We're not sure why the wire from the house to the junction (pictured above) went bad at around 11 a.m. yesterday, but we know it wasn't due to extreme weather conditions, tractor incidents, or rodents chewing through the wires. I myself suspect the raccoon of sophisticated sabotage -- he's been very angry with us ever since we moved the trash cans under the house. I'm fairly certain he's responsible for placing that dead mouse in the Rubbermaid storage bin right beside where I was trying to help Joe pull apart wiring insulation last night ("What's that smell? Bleeeeeck! There it is! Aaaagh!").

So the good news is that Flamingo Joe was able to fix the water (my guess is that Flamingo Joe will be "fixing the water" at least 4 times a year for as long as we live in this house). The bad news is that he was not able to fix the upstairs air conditioning, which either has another bad coil or has also been sabotaged by the raccoon. I'm pretty sure I heard the pitter patter of paws in the attic last night, so I'm betting the raccoon was up there chewing holes in the coil.

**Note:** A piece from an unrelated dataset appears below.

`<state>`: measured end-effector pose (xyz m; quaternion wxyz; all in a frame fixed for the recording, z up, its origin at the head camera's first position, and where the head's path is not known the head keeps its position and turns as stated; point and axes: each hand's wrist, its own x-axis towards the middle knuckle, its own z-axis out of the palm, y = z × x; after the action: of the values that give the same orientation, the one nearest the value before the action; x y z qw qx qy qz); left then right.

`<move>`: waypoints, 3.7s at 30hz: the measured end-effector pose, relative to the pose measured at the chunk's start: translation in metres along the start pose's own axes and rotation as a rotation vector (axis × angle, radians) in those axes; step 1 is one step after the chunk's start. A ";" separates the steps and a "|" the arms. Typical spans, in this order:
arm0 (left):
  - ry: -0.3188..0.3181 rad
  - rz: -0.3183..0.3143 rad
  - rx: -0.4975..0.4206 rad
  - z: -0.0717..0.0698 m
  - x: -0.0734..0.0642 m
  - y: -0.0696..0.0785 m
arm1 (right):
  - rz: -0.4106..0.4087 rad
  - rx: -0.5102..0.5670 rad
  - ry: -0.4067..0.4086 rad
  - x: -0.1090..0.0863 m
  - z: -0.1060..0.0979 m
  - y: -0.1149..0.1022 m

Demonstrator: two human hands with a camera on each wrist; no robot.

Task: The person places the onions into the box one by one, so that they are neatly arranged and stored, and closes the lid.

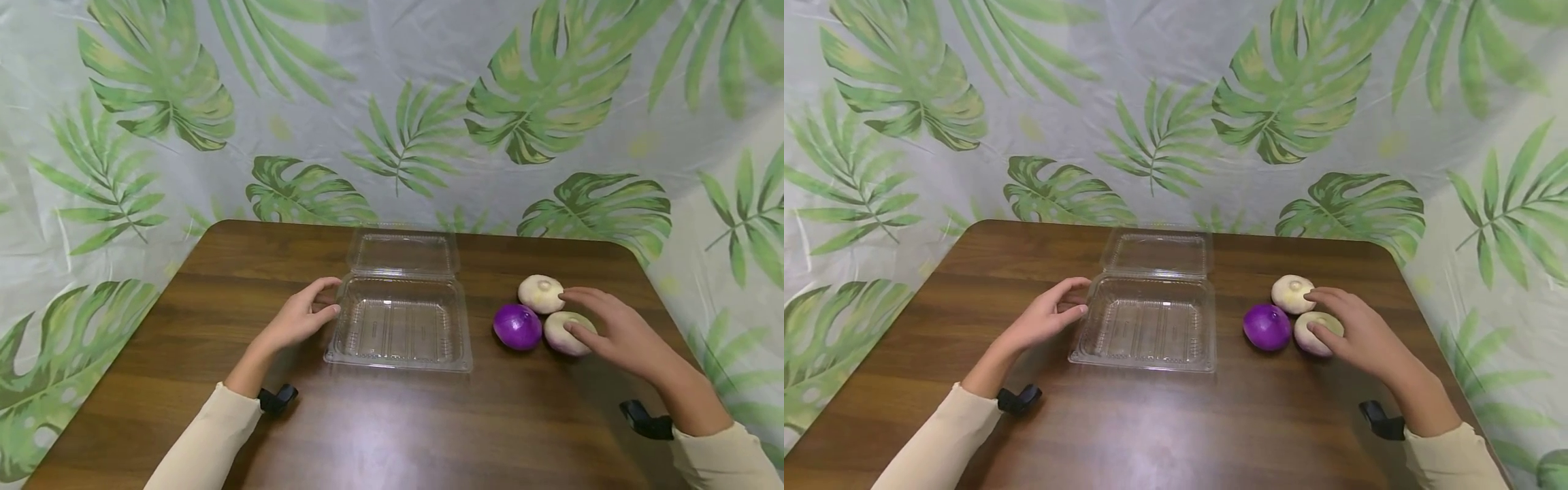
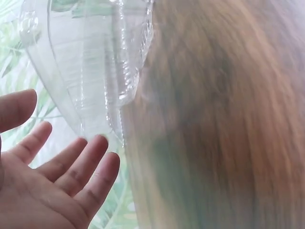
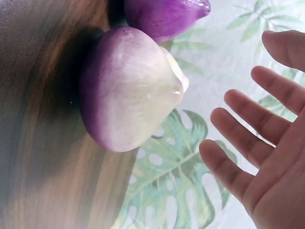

So the boys camped out in the den. Flamingo Joe slept in Grandma's room (she won't be home until Wednesday -- please note how I have not whined at all about Grandma being gone this time), and I slept on the wicker chaise lounge my aunt gave me -- which also happens to be the same wicker chaise lounge I slept on for several nights in Memphis after my nose job the summer after my junior year in high school.

But that's ABPA (Another Blog Post Altogether) and your "take away" (who's responsible for that stupid made up phrase?) from this post is to never underestimate a raccoon -- because if you make him mad enough, not only will he find a way to turn your house into a sweat lodge, he will also find a way to keep you from showering off the stink.